• **RAW DATA**
+-------+
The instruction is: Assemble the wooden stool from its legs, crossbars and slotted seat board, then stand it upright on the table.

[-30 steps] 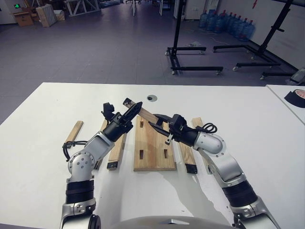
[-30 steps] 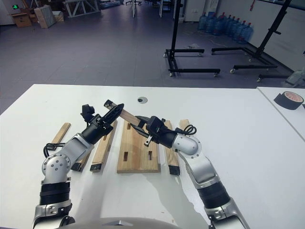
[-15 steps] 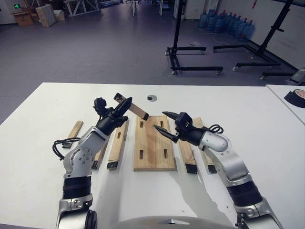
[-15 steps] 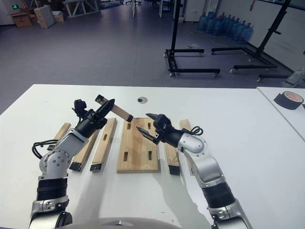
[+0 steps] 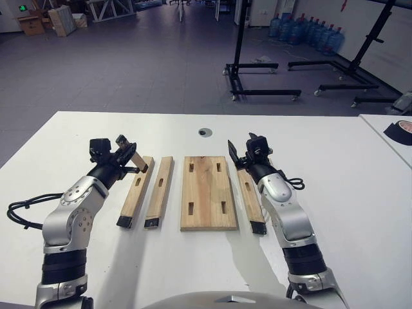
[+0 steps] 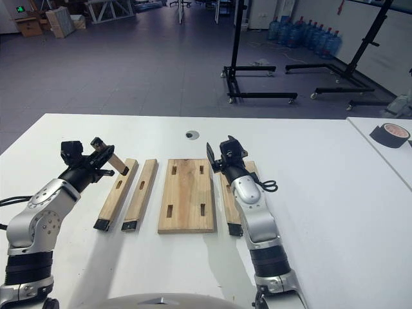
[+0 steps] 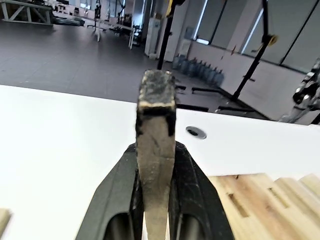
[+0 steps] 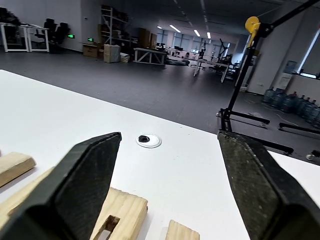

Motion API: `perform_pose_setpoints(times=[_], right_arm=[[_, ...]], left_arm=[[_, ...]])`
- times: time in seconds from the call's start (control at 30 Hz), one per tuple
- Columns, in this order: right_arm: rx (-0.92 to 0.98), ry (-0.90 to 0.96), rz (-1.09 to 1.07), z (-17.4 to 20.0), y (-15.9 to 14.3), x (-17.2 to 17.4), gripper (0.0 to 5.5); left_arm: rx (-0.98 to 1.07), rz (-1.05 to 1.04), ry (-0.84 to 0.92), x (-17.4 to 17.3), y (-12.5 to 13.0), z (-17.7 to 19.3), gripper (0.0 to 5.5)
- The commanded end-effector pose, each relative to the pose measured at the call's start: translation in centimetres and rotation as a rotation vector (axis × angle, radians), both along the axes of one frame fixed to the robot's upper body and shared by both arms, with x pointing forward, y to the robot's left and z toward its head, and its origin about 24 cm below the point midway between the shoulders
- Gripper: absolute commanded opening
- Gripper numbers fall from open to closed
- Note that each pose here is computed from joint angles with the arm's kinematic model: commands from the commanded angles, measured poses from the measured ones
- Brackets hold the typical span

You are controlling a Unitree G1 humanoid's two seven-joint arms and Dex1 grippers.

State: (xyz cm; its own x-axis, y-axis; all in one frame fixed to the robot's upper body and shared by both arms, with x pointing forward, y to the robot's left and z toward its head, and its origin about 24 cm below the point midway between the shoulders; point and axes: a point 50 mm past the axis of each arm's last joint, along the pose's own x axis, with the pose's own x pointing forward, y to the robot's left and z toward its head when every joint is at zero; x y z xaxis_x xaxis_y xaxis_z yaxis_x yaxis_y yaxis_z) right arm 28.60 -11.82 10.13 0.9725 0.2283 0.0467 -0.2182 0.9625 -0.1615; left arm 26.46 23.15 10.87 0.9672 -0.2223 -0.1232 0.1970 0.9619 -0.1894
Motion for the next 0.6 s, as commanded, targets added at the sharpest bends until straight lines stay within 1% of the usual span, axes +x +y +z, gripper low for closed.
perform_pose_setpoints(times=[0.03, 0.23, 0.6], right_arm=[[-0.010, 0.000, -0.032, -0.2, 0.2, -0.1, 3.56], [-0.004, -0.002, -0.051, -0.3, 0.3, -0.4, 3.56], [-0.009, 0.000, -0.043, -0.2, 0.3, -0.5, 3.56]], left_arm=[[0.033, 0.055, 0.047, -0.6, 0.6, -0.4, 0.38], [0.043, 0.111, 0.046, -1.1, 0.3, -0.7, 0.38], [0.029, 0.126, 0.071, -1.5, -0.2, -1.5, 0.38]])
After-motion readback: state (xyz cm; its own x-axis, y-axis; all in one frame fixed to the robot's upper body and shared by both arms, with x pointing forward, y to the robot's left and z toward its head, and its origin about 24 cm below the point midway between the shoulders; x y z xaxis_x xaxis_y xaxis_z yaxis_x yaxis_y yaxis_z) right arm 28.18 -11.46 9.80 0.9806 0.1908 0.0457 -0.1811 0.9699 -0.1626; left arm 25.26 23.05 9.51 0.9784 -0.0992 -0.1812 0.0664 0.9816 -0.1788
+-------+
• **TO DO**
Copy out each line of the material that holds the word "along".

• **FINISHED TASK**
- The commanded end-effector pose, each relative to the pose measured at the call's start: translation in centimetres and rotation as a rotation vector (axis × angle, radians), both along the axes of one frame fixed to the robot's upper body and shared by both arms, with x pointing forward, y to the robot's left and z toward its head, and its origin about 24 cm below the point midway between the shoulders
State: (xyz cm; its own x-axis, y-axis; all in one frame fixed to the robot's upper body and shared by both arms, with x pointing forward, y to the robot's left and z toward its head, and its origin about 24 cm below the point midway between the shoulders; point and axes: a point 50 mm past the axis of each arm's last joint, along the pose's own x axis, with the pose's own x pointing forward, y to the robot's left and z toward its head when every joint is at zero; x y z xaxis_x xaxis_y xaxis_z yaxis_x yaxis_y yaxis_z) right arm 28.60 -11.82 10.13 0.9725 0.2283 0.0467 -0.2182 0.9625 -0.1615; left arm 26.46 23.15 10.87 0.9672 -0.2223 -0.1232 0.1970 0.9619 -0.1894

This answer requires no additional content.